REQUIRED ACTION:
Print the full listing below exactly, keeping every character as it stands.

<<<<

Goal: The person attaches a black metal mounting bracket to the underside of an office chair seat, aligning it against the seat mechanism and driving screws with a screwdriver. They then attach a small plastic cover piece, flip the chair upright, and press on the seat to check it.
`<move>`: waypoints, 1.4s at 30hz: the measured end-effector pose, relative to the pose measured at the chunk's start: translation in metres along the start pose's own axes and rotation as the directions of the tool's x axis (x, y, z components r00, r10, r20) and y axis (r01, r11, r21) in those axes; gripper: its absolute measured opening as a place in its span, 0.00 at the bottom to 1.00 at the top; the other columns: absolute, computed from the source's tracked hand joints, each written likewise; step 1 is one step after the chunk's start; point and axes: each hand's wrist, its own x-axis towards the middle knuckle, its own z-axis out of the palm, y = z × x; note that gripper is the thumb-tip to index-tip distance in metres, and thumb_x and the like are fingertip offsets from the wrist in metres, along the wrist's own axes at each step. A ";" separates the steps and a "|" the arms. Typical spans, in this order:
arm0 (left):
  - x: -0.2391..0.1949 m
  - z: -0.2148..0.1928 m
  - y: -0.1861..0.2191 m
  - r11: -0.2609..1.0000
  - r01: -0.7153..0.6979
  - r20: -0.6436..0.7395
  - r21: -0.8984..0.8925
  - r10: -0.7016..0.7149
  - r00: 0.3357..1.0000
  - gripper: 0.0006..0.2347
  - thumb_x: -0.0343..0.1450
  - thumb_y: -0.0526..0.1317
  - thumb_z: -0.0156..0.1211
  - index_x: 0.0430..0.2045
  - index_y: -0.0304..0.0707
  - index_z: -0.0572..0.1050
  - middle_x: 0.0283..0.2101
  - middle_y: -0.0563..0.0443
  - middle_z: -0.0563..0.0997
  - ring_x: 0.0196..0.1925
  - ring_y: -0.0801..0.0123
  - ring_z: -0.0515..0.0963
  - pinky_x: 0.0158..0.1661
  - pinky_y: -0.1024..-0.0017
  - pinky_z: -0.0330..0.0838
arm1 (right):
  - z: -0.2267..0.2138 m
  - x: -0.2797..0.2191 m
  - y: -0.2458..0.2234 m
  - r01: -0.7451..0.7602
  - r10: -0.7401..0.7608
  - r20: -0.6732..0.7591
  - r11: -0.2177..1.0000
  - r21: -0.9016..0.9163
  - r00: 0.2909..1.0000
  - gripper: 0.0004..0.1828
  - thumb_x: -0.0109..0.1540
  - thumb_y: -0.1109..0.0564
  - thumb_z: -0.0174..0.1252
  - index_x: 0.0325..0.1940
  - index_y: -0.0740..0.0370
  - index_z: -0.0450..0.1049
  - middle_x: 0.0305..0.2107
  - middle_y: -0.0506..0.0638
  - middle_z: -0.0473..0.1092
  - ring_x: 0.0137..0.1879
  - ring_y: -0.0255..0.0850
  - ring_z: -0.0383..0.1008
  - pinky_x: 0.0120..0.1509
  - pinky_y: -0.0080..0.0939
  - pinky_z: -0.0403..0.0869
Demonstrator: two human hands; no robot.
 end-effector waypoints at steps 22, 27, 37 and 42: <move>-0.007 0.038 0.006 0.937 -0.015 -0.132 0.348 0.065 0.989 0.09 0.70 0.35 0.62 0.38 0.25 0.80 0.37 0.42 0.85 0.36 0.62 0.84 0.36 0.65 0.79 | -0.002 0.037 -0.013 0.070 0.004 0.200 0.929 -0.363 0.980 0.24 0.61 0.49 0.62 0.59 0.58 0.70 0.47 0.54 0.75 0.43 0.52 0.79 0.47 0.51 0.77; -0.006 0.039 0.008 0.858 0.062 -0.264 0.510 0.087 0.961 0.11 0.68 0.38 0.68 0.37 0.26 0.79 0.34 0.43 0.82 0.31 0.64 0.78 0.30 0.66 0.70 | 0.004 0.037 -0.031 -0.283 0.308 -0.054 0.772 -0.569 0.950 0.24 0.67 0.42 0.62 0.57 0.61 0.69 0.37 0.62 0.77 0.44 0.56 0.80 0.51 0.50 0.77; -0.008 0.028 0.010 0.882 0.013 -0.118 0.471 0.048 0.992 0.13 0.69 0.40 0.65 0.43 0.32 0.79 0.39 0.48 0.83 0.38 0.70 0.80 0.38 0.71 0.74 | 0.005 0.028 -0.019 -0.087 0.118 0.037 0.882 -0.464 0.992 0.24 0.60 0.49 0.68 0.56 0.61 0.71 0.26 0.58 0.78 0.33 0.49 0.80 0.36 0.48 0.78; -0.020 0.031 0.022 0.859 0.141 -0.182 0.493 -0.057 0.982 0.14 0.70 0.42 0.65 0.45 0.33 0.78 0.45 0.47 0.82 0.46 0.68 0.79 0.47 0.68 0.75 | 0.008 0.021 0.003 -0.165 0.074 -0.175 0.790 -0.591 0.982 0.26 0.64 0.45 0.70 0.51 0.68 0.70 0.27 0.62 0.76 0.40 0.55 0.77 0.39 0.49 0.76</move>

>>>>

TASK OUTPUT:
Goal: The person attaches a black metal mounting bracket to the underside of an office chair seat, aligning it against the seat mechanism and driving screws with a screwdriver. They then attach a small plastic cover piece, flip the chair upright, and press on the seat to check it.
`<move>`: waypoints, 1.4s at 30hz: the measured end-effector pose, relative to the pose measured at the chunk's start: translation in metres along the start pose's own axes and rotation as the directions of the tool's x axis (x, y, z components r00, r10, r20) and y axis (r01, r11, r21) in those axes; gripper: its absolute measured opening as a place in its span, 0.00 at the bottom to 1.00 at the top; the other columns: absolute, computed from the source's tracked hand joints, each written likewise; step 1 is one step after the chunk's start; point and axes: each hand's wrist, its own x-axis towards the middle knuckle, its own z-axis out of the palm, y = z × x; note that gripper is the thumb-tip to index-tip distance in metres, and thumb_x and the like are fingertip offsets from the wrist in metres, along the wrist's own axes at each step. A ";" separates the steps and a "|" the arms. Typical spans, in this order:
arm0 (left):
  - x: -0.2391..0.1949 m
  - z: -0.2148..0.1928 m
  - y: -0.1861..0.2191 m
  - r11: -0.2609..1.0000
  - r01: -0.7153..0.6979
  - r20: -0.6436..0.7395
  - r21: -0.8984..0.8925
  - r10: -0.7016..0.7149
  - r00: 0.3357..1.0000
  - gripper: 0.0006..0.2347
  - thumb_x: -0.0343..0.1450
  - thumb_y: -0.0526..0.1317
  - thumb_z: -0.0156..0.1211
  - index_x: 0.0430..0.2045
  - index_y: -0.0304..0.0707
  - index_z: -0.0572..0.1050
  - middle_x: 0.0283..0.2101
  - middle_y: -0.0563..0.0443
  - middle_z: -0.0563..0.0997
  - ring_x: 0.0196..0.1925
  - ring_y: -0.0801..0.0123
  - ring_z: -0.0515..0.0963
  - pinky_x: 0.0158..0.1661
  - pinky_y: -0.1024..-0.0017
  - pinky_z: -0.0330..0.0838
arm1 (right):
  - z: -0.2267..0.2138 m
  - x: -0.2797..0.2191 m
  - y: -0.2458..0.2234 m
  - r01: -0.7451..0.7602
  - r10: -0.7401..0.7608
  - r20: -0.6732..0.7591
  - r11: -0.2177..1.0000
  - r21: -0.9016..0.9163
  - r00: 0.2909..1.0000
  - gripper: 0.0004..0.1828
  - thumb_x: -0.0109..0.1540
  - thumb_y: -0.1109..0.0564
  - thumb_z: -0.0174..0.1252
  - index_x: 0.0325..0.1940
  - index_y: -0.0740..0.0370
  - index_z: -0.0450..0.1049
  - middle_x: 0.0305..0.2107
  - middle_y: -0.0506..0.0638
  - middle_z: -0.0473..0.1092
  - ring_x: 0.0137..0.1879
  - ring_y: -0.0255..0.0850
  - ring_z: -0.0383..0.1008
  - pinky_x: 0.0120..0.1509
  - pinky_y: -0.0080..0.0939
  - pinky_z: -0.0403..0.0869
Demonstrator: two human hands; no robot.
 end-effector waypoints at steps 22, 27, 37 and 42: <move>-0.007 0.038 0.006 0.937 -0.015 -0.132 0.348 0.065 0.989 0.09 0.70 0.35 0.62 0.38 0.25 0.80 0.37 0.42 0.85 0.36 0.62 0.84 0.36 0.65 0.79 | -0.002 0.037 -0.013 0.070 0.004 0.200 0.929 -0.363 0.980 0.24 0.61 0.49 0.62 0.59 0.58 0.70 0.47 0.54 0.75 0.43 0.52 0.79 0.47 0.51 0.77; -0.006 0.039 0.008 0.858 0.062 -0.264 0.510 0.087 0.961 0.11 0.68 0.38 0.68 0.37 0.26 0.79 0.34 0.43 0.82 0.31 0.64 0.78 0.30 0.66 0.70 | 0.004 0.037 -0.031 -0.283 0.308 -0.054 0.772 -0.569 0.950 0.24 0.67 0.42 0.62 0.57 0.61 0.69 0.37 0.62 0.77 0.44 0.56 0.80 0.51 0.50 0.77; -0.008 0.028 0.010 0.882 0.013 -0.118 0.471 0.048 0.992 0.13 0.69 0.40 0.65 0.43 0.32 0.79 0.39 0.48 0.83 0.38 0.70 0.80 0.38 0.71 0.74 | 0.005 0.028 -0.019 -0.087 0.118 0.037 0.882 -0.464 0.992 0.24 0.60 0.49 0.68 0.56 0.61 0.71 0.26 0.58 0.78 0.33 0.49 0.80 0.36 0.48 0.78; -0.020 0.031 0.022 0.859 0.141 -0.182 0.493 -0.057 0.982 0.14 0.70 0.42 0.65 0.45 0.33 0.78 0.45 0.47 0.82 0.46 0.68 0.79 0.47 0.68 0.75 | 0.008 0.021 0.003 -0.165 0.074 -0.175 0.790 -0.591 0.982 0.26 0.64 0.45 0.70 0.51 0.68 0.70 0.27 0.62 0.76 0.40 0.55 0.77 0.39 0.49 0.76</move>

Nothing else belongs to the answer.